- To do
Return each line of the listing that has the word "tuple" in it.

- Material shown
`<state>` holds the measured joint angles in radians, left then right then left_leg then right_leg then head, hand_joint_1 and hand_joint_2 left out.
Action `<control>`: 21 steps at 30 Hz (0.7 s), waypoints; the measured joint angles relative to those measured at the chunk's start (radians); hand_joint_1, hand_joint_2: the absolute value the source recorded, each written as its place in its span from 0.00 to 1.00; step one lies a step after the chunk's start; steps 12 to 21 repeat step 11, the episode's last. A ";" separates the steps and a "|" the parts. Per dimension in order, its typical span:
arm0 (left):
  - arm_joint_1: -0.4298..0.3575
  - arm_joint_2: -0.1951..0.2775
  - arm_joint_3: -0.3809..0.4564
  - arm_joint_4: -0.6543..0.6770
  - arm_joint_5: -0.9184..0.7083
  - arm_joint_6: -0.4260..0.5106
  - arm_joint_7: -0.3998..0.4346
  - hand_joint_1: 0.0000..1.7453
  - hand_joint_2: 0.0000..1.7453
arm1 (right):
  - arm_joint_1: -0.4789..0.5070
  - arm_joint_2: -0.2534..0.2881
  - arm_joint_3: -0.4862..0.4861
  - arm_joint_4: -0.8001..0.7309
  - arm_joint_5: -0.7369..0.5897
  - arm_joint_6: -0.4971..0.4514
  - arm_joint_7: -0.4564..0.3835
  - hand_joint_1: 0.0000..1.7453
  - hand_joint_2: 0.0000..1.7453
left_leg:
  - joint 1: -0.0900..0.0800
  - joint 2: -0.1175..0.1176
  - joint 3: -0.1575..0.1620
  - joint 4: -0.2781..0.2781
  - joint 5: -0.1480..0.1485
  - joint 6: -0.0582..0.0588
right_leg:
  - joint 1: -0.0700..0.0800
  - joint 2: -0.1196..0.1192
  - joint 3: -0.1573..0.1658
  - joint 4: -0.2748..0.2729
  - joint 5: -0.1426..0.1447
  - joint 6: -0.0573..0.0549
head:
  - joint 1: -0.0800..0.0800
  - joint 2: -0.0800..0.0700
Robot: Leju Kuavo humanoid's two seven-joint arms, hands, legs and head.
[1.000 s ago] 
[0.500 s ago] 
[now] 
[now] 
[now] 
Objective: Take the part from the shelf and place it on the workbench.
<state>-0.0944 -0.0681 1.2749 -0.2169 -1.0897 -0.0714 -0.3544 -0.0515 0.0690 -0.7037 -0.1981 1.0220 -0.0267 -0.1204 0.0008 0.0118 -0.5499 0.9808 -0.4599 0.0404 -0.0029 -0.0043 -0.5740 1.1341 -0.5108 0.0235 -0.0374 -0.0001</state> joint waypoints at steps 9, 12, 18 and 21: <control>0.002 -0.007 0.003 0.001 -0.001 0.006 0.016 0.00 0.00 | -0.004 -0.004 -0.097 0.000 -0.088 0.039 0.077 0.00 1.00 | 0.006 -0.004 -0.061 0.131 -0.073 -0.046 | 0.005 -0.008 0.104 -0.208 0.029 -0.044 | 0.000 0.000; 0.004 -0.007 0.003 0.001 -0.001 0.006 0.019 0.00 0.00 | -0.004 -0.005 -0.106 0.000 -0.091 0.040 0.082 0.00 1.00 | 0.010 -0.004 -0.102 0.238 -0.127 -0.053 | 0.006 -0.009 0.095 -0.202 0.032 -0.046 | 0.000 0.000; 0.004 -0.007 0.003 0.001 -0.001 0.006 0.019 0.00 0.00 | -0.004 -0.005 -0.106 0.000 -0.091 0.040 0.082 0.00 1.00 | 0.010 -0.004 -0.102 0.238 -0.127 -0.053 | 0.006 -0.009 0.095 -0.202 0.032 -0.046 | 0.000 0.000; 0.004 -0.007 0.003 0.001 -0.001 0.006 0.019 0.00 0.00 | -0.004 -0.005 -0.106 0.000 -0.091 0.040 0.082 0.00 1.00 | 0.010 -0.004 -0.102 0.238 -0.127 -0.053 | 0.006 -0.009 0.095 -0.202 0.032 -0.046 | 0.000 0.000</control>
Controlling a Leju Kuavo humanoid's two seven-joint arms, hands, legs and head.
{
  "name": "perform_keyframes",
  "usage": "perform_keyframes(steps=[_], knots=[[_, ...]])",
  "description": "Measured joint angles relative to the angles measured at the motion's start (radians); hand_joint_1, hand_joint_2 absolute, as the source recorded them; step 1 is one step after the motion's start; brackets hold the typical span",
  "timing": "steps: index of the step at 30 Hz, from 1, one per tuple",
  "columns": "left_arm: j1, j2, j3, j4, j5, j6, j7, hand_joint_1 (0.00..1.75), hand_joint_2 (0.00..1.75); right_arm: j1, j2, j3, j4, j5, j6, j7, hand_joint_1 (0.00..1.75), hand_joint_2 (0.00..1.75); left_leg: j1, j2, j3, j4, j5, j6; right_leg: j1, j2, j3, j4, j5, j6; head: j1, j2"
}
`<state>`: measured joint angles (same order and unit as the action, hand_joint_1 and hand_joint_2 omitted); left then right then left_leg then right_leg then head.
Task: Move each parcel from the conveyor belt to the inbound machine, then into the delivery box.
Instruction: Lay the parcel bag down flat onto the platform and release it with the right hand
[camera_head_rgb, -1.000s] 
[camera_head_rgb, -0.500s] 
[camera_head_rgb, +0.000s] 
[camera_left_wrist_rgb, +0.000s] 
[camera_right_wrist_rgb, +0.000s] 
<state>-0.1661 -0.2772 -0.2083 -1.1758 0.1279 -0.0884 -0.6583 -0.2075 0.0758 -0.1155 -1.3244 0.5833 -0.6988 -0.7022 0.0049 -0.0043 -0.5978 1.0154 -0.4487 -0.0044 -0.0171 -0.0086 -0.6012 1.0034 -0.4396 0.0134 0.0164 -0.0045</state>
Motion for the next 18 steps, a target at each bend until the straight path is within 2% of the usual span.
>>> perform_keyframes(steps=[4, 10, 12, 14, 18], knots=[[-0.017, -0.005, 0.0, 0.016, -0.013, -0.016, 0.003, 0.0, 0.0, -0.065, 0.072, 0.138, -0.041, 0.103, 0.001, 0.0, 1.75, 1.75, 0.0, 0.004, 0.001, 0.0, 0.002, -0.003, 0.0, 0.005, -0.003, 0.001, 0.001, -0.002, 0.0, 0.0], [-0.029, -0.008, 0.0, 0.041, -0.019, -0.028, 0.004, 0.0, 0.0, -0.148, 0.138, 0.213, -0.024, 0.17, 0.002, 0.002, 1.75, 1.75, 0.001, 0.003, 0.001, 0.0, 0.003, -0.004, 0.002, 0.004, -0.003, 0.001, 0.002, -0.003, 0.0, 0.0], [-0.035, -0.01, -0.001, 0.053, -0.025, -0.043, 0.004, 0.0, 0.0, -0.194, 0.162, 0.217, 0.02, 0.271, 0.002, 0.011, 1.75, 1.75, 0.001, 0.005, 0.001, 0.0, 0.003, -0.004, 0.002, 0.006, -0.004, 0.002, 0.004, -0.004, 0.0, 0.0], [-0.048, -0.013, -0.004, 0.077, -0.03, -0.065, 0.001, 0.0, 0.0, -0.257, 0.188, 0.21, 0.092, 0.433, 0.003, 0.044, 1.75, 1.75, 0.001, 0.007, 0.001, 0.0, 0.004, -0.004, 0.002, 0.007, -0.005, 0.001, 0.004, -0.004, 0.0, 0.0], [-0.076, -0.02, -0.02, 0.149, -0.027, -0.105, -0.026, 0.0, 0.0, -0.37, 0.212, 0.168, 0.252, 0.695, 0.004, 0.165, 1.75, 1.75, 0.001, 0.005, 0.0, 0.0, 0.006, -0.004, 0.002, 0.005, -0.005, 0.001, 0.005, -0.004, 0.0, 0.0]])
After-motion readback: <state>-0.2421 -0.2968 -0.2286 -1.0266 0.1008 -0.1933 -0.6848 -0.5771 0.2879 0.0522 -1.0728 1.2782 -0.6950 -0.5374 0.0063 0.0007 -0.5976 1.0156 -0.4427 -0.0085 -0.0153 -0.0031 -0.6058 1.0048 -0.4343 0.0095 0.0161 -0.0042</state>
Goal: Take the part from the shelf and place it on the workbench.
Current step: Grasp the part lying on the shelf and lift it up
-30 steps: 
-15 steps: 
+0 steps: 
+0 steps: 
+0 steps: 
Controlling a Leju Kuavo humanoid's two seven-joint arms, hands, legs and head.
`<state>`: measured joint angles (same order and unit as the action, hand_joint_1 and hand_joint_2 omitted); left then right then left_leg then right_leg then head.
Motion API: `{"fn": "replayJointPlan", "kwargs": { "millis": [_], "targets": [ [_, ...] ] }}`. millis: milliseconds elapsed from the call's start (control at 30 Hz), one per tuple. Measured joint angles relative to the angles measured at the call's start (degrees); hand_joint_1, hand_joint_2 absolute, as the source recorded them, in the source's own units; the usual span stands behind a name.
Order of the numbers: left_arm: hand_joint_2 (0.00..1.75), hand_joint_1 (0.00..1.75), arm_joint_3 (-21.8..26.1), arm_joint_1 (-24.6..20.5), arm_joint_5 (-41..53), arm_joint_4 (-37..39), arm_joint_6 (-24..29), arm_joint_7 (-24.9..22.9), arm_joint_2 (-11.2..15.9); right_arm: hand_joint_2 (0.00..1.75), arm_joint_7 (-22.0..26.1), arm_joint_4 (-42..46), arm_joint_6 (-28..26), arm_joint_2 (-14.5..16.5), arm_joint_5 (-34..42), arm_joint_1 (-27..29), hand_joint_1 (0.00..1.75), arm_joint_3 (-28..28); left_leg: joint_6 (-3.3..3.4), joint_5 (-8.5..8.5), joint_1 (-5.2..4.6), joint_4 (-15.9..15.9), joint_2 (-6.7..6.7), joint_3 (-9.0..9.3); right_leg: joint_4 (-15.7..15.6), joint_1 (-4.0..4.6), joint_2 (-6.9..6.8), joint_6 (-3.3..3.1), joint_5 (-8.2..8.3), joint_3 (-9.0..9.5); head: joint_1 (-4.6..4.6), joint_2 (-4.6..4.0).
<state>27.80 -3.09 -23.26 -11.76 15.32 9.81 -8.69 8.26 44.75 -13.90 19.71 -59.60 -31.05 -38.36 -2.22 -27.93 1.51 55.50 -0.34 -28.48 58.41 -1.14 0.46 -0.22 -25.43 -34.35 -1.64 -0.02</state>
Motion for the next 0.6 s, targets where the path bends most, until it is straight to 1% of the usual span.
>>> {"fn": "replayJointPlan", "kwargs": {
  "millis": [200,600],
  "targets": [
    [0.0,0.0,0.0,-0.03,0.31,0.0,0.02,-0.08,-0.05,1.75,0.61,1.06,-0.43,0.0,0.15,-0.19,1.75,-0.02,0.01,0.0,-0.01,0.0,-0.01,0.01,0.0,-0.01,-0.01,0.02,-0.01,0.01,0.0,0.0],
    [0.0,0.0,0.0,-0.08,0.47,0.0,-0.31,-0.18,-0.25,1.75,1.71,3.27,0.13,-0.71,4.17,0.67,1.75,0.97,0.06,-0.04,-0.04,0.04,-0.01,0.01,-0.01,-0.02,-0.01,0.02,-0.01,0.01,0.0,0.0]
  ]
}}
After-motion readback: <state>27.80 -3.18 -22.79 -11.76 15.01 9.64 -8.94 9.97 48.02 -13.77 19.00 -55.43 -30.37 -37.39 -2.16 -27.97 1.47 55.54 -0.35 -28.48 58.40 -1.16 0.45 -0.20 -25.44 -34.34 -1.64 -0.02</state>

- Output for this task
  "timing": "steps: index of the step at 30 Hz, from 1, one per tuple",
Motion API: `{"fn": "replayJointPlan", "kwargs": { "millis": [_], "targets": [ [_, ...] ] }}`. millis: milliseconds elapsed from the call's start (control at 30 Hz), one per tuple. Measured joint angles relative to the angles measured at the call's start (degrees); hand_joint_1, hand_joint_2 absolute, as the source recorded them, in the source's own units; the usual span stands behind a name.

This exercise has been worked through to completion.